## Work task
State how many lines in the listing below include the string "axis". The answer is the number alone.

## Provided material
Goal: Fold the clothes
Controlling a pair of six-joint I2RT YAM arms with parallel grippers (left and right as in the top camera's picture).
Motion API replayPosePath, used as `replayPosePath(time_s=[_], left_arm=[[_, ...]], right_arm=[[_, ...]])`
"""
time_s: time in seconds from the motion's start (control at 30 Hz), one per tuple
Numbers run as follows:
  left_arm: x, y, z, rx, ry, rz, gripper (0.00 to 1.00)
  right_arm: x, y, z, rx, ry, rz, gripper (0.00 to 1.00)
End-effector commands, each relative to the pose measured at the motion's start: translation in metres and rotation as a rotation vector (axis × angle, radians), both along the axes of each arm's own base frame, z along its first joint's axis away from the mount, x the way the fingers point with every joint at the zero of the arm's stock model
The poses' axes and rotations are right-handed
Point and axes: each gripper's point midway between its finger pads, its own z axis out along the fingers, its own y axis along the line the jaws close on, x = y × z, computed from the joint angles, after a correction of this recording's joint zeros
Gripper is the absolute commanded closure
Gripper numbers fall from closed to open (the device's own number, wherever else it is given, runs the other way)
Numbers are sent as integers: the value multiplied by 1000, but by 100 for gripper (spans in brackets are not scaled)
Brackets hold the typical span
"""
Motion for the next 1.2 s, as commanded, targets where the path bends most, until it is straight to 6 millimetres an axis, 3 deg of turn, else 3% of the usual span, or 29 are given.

## Worked solution
3